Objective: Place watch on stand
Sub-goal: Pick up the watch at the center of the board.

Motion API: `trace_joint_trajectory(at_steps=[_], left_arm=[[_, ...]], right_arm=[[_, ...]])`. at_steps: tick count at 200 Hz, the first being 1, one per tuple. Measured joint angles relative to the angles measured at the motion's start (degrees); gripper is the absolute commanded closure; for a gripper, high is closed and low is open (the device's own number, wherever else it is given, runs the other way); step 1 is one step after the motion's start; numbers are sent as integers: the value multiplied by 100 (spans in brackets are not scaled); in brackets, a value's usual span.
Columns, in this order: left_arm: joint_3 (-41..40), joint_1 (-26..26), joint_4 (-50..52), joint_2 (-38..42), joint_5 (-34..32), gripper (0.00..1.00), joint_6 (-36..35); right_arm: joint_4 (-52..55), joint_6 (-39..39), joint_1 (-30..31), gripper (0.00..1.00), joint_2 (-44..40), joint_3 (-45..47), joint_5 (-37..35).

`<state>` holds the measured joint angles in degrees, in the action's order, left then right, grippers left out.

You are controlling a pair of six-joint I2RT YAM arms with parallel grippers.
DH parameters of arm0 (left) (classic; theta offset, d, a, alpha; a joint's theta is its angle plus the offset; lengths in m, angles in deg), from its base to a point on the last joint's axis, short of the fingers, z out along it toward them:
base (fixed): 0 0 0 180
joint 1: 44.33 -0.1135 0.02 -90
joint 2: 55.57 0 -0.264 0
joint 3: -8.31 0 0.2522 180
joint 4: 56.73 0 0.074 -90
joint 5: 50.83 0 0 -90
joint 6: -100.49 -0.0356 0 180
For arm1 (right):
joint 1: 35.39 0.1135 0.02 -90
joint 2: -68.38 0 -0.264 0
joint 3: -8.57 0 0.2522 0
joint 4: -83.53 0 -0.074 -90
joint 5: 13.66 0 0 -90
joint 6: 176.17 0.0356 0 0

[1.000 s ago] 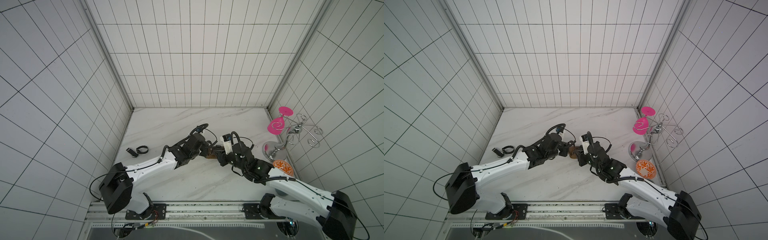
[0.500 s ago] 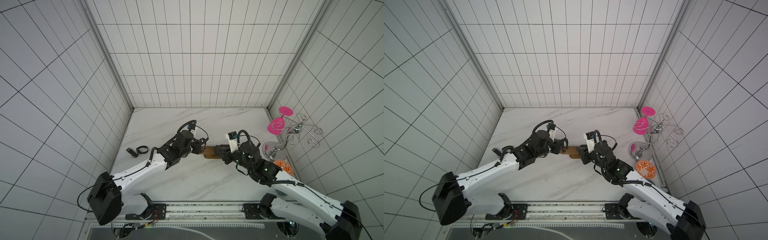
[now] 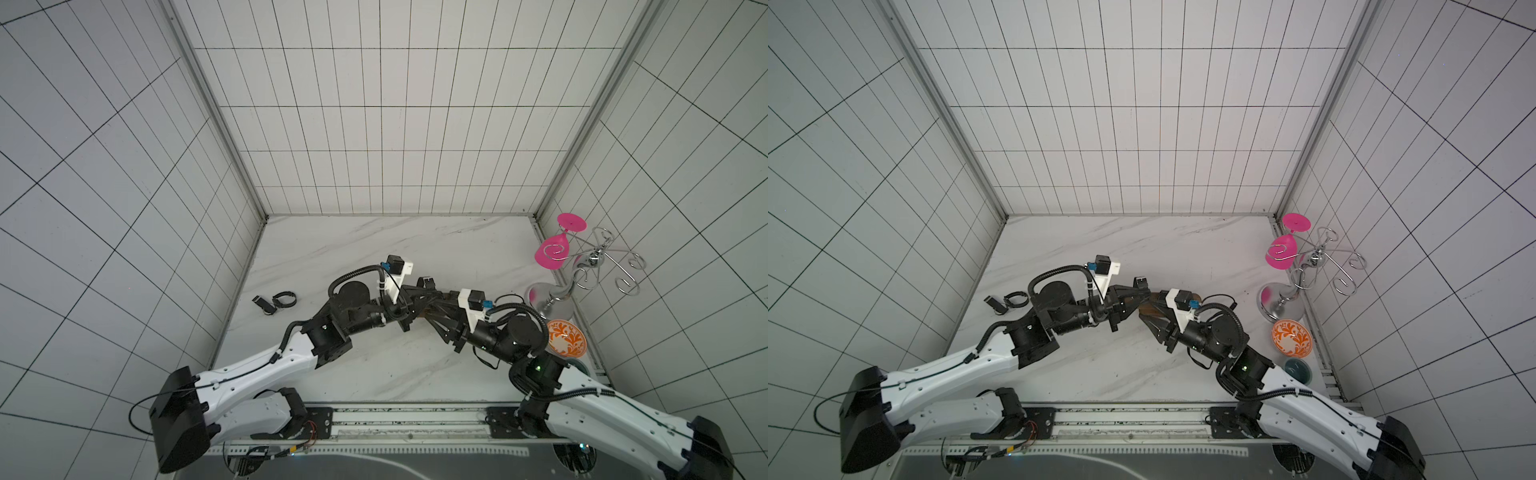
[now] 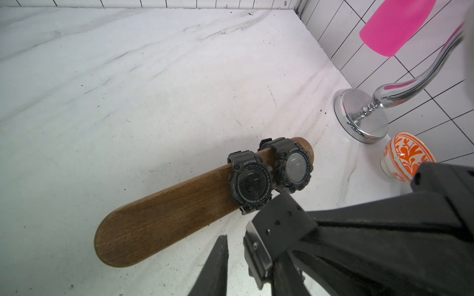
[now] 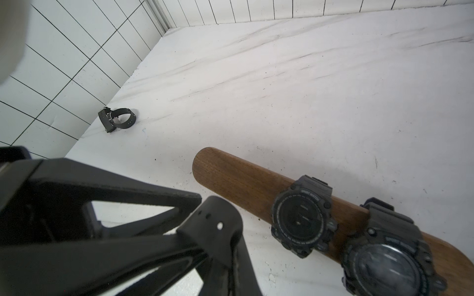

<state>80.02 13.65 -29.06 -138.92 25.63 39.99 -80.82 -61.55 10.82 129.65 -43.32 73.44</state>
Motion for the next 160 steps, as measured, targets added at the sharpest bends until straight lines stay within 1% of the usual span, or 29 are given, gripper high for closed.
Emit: trace_joint_trajectory(at_steps=[21,38,50,64,74,89,103,116,130,160], left_arm=[[11,0,13,-9,-42,88,-2],[13,2,17,-9,-90,95,44],[13,2,20,-9,-111,100,44],[13,-31,24,-9,-81,100,28],[13,-98,26,-9,9,100,28],[13,-339,61,-7,234,100,24],[4,-664,101,24,450,100,-15],[-70,-949,66,131,640,100,-79],[-221,-1204,22,376,874,100,-177],[-501,-1504,-168,898,1412,100,-404]], right_arm=[[0,0,17,100,2,0,-4],[0,-2,44,98,4,0,-9],[0,-2,55,94,4,0,-11],[-2,-2,66,88,4,0,2],[0,-20,68,82,2,0,22],[7,-81,68,74,-39,0,68],[9,-197,59,69,-179,0,142],[4,-319,4,65,-369,0,234],[-2,-448,-81,64,-575,0,348],[-4,-645,-326,63,-820,0,505]])
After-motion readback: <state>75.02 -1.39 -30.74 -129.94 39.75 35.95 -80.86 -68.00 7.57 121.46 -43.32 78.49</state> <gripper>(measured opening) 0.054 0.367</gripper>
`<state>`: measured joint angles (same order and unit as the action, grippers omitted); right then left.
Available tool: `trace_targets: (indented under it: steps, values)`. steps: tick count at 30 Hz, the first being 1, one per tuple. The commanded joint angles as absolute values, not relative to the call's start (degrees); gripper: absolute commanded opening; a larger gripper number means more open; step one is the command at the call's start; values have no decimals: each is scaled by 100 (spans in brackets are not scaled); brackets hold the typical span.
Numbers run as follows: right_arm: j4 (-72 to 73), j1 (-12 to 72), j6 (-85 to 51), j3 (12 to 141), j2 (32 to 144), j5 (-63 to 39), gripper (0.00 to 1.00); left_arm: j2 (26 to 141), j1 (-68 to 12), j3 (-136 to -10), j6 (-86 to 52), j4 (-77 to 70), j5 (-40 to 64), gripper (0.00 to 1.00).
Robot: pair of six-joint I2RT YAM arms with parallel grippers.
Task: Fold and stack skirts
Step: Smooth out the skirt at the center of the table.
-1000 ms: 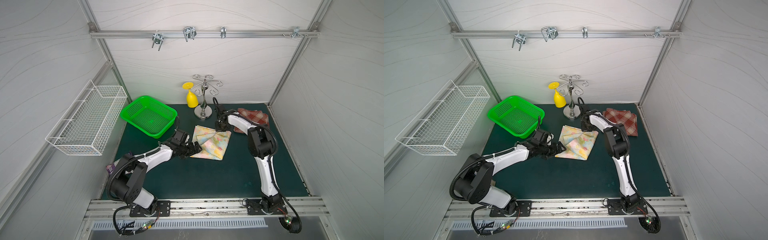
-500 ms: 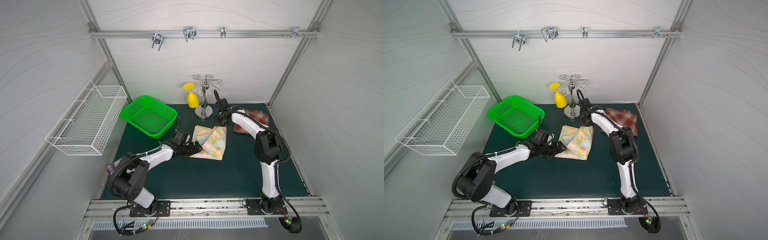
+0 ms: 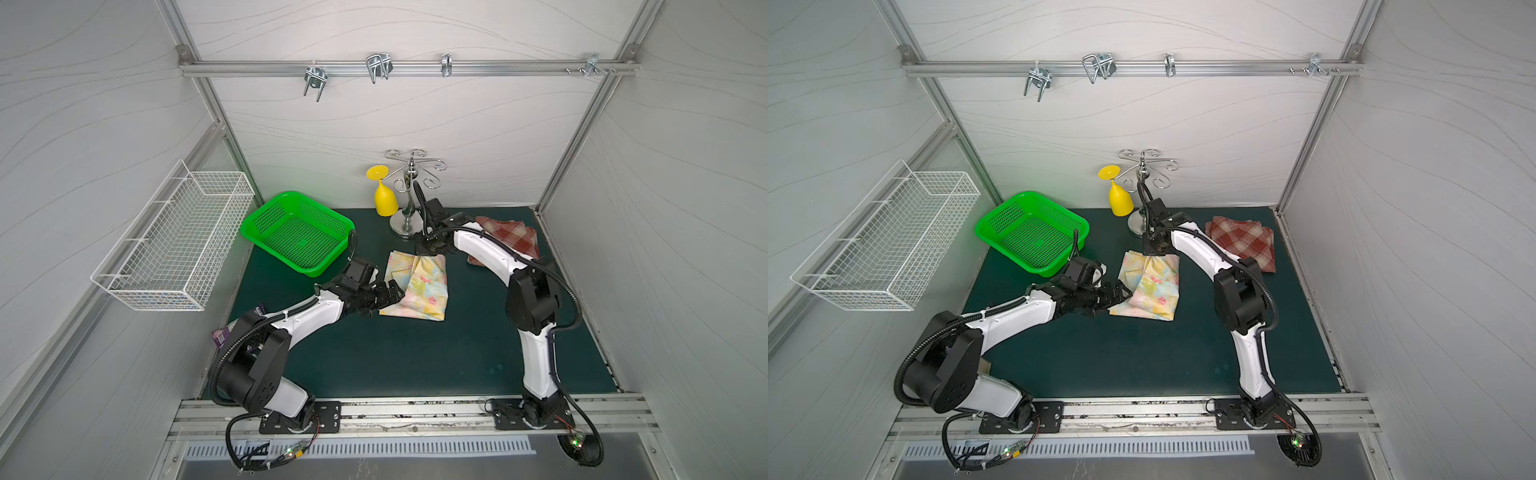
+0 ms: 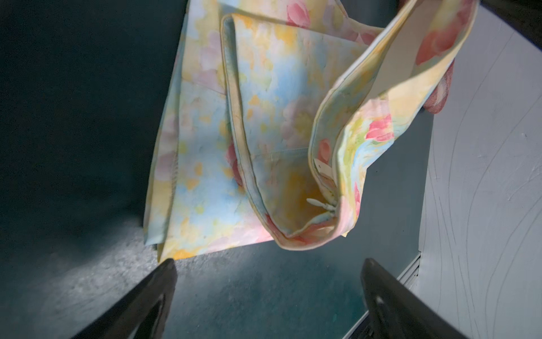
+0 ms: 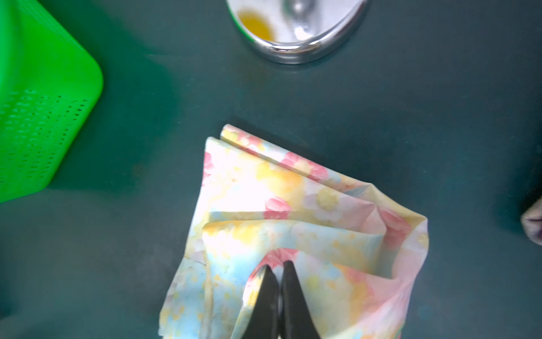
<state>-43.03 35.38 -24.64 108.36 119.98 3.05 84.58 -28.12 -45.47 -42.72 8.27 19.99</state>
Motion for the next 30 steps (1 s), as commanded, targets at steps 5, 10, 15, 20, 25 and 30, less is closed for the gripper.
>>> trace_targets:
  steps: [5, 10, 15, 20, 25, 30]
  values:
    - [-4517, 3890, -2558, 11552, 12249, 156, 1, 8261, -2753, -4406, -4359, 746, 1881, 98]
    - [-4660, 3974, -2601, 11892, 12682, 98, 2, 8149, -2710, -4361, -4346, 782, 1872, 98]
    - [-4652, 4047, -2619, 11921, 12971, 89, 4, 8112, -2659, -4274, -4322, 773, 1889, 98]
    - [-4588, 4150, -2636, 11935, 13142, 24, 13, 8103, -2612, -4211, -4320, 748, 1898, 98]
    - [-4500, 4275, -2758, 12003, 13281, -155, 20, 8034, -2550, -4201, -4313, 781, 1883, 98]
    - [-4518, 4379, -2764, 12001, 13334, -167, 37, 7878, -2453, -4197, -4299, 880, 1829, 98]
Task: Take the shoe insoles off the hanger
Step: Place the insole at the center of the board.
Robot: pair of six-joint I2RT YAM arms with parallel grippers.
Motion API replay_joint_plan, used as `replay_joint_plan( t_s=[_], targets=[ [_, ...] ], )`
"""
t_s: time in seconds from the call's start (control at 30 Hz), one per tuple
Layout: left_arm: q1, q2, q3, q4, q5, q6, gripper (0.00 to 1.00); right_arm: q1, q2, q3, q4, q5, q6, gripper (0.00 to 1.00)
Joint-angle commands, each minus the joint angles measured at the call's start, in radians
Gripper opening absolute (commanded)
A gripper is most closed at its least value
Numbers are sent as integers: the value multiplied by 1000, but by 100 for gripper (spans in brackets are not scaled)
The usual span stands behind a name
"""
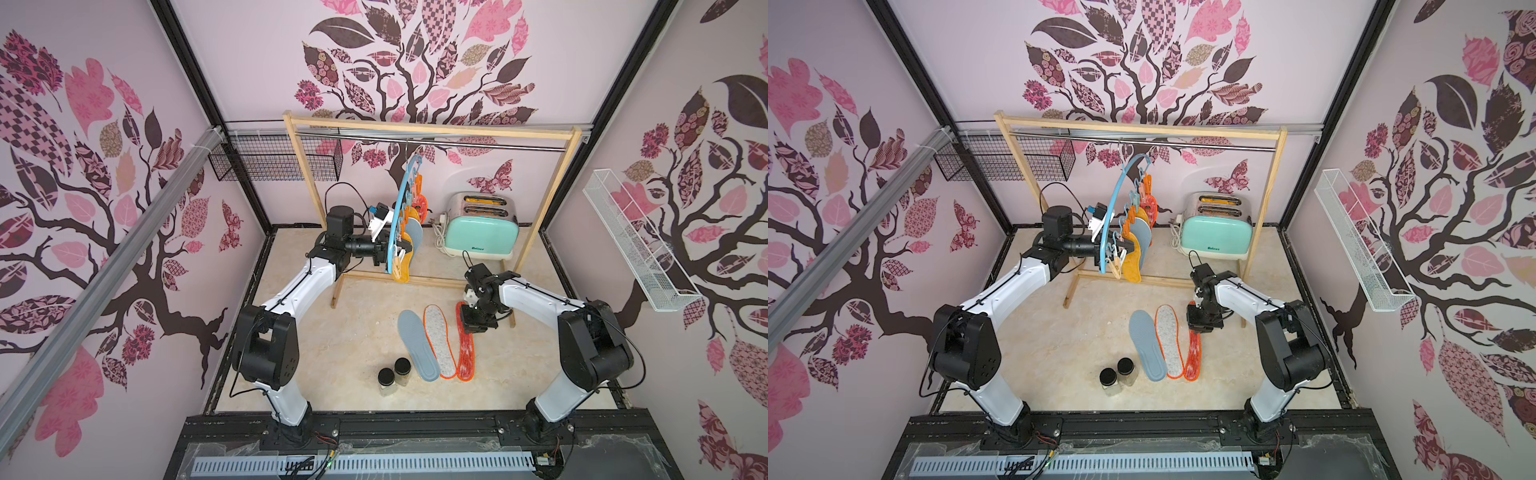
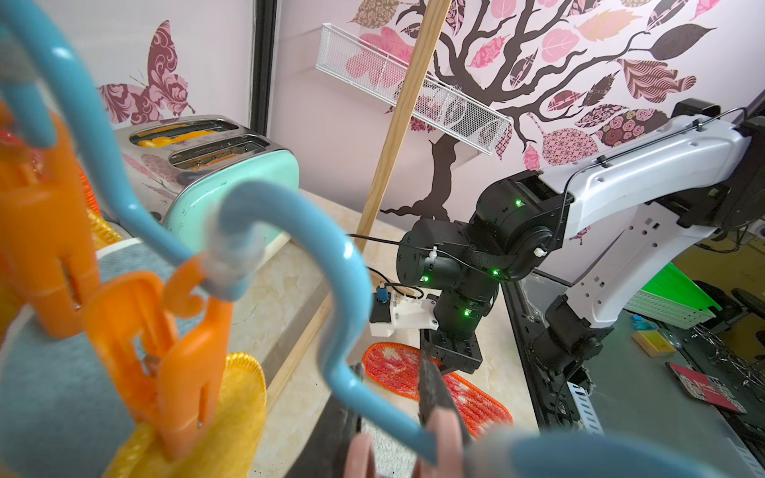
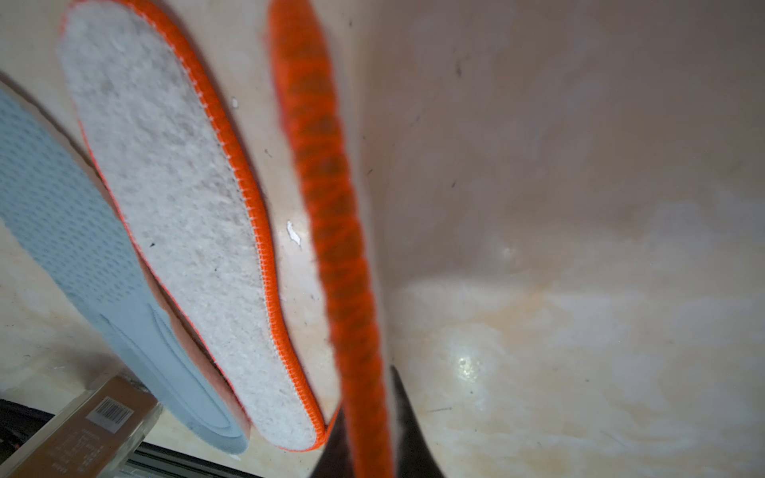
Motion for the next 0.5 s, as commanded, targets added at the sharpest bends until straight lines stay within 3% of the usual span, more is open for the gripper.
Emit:
replay_joint_plan(
  t_s=[0.0,0.23,0.47],
  targets=[
    [-3,-33,-19,-12,6,16,12,-6,31,22,14,-3,-14,20],
    [-3,-27,-17,-13,7,15,12,-5,29,11,23,5,-7,37],
    [-3,-38,-26,-12,9,17,12,-5,-8,-7,23,71,8,41]
  ],
)
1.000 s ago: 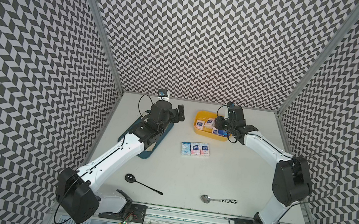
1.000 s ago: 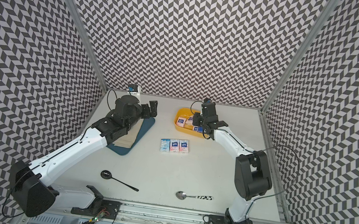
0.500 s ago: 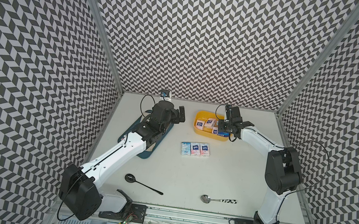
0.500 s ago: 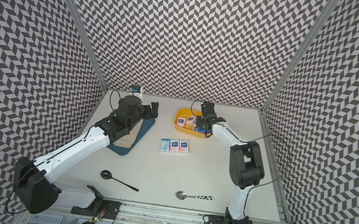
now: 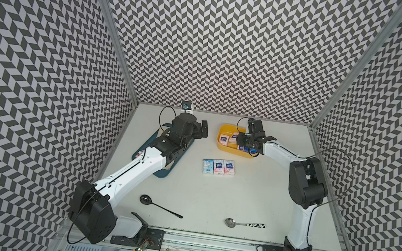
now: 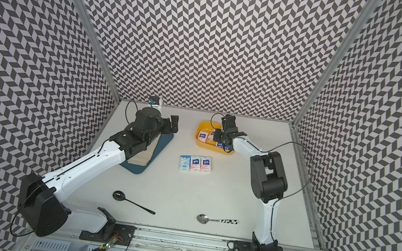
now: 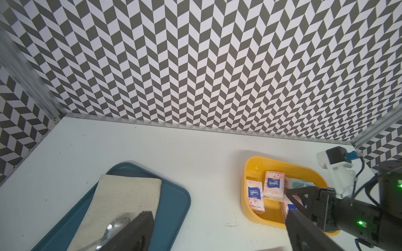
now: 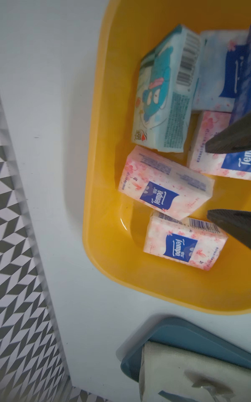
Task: Take the pocket tissues out of the storage box
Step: Pick up the pocket tissues from the storage box.
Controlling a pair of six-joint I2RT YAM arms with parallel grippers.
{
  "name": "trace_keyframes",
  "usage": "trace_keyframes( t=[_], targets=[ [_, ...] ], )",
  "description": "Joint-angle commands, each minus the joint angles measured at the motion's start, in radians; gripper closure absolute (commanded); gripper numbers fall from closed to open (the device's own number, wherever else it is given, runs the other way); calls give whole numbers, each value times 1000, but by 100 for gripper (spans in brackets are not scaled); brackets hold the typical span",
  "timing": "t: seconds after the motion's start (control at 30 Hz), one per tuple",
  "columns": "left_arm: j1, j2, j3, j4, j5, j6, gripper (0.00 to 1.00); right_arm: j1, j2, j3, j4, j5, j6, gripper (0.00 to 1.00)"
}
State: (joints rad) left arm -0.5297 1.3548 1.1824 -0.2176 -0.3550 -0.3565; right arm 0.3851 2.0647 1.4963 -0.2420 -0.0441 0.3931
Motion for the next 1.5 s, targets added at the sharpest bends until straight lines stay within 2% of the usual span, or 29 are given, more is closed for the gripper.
trace_keyframes(
  t=[0.0,0.6,0.7,0.87,0.97,1.47],
  targets=[
    [6,-3,26,21,-13,13,1,14,19,29,68,-17,59,54],
    [13,-31,28,12,-19,28,1,16,158,125,4,-1,148,54],
    [13,-35,28,10,-22,30,1,17,172,122,17,-14,156,62],
    [15,-43,26,7,-25,30,1,16,167,97,60,-46,159,89],
    [17,-46,25,7,-25,28,1,16,156,87,77,-60,149,98],
    [19,-55,26,4,-29,27,1,11,-67,29,171,-91,135,100]
  ],
)
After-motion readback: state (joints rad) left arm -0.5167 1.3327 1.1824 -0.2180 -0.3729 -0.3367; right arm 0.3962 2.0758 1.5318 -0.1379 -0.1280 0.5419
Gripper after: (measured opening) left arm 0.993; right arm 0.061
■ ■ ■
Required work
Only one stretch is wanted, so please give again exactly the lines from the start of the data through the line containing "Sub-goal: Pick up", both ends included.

Solution to this exercise
Objective: Place watch on stand
Sub-goal: Pick up the watch at the center of the board.

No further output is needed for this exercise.